Quando os alunos perguntaram ao Mestre qual era o seu segredo, ele respondeu:
“Quando estou sentado, estou sentado. Quando estou em pé, estou em pé. Quando estou caminhando, estou caminhando.”
Os alunos se entreolharam perplexos e acharam que não tinham entendido direito. Então resolveram fazer novamente a pergunta: “Mestre, qual é o segredo de sua sabedoria?” E ele disse:
“Quando estou sentado, estou sentado; quando estou em pé, estou em pé; quando estou caminhando, estou caminhando.”
Os alunos ficaram impacientes e retrucaram: “Mestre, o que o senhor está dizendo nós também fazemos, mas estamos muito longe da sua sabedoria”. O Mestre sorriu e disse: “Não. Quando vocês estão sentados, já se levantaram. Quando vocês estão em pé, já partiram. Quando estão caminhando, já chegaram.”
Esta história foi escrita por Willigis Jager (2009) e citada no artigo “Concepções de subjetividade em Rogers, Freud e Gendlin: psicoterapia humanista-fenomenológico-existencial e sabedoria oriental” (2014) do professor Walter Andrade Parreira. Os alunos do mestre andavam o tempo todo preocupados com o futuro e nunca entravam em contato com o que estavam vivendo naquele instante. Estavam sempre no depois, no que ainda estava por vir. Sempre preocupados.

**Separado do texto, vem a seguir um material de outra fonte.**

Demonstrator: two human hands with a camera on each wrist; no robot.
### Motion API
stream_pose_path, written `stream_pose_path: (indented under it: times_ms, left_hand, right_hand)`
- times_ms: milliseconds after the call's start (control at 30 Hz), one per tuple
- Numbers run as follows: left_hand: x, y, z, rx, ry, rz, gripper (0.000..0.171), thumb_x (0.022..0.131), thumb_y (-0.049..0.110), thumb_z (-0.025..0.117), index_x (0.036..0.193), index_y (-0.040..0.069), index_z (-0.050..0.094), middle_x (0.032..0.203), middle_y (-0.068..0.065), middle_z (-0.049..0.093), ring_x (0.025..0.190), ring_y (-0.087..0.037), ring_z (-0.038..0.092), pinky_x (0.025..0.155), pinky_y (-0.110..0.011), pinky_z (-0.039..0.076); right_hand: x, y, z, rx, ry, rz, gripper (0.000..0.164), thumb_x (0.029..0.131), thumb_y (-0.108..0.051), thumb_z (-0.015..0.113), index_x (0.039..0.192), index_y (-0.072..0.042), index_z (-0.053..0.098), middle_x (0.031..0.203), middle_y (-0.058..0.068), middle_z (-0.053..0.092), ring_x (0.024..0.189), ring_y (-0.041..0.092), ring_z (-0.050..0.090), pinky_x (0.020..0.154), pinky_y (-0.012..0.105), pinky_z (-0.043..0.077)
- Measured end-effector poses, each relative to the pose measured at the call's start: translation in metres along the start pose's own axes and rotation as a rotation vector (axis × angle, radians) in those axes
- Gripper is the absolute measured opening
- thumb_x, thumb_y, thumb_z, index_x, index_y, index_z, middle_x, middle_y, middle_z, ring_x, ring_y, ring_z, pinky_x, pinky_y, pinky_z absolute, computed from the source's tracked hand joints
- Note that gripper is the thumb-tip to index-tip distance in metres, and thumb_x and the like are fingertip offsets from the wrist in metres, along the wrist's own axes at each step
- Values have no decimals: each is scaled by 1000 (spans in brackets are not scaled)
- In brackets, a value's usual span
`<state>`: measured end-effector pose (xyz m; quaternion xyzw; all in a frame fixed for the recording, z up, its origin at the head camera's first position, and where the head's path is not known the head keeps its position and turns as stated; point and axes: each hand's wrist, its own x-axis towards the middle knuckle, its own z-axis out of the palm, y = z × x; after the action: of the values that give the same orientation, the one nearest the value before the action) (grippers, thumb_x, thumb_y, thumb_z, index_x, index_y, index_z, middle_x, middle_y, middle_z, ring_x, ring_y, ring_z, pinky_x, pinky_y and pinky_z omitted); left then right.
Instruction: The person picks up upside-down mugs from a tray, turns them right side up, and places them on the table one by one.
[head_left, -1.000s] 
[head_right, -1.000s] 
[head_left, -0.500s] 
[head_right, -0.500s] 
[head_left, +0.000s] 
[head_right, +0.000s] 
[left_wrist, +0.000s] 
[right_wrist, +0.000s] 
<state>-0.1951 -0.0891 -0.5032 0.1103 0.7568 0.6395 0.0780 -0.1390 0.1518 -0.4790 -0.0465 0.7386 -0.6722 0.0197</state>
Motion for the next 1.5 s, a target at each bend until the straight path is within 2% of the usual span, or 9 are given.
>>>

A palavra preocupação (pré-ocupação) indica estar previamente ocupado com alguma coisa. Uma ocupação prévia. Quando uma pessoa está bastante pré-ocupada com o passado ou com o futuro, ela se distrai tanto nessa pré-ocupação que não fica presente ao que está sendo vivido agora por ela. Ela perde o fluxo do presente que está ocorrendo agora.
Se estou pré-ocupado com o depois, não há espaço pra ficar com o que ocorre em mim agora. Eu perco o presente. Consequentemente, eu me perco. É um grande paradoxo, pois, além do presente qual outro momento nós temos para fazer algo? Até mesmo pra pensar no passado ou no futuro, só posso fazer isso agora, no presente.
E quantas vezes no nosso cotidiano fazemos exatamente a mesma coisa que os alunos do mestre? Almoçamos com a cabeça no compromisso que teremos depois do almoço e nem saboreamos direito a comida. Haverá um acontecimento na semana que vem e já estamos pré-ocupados e imaginando como será.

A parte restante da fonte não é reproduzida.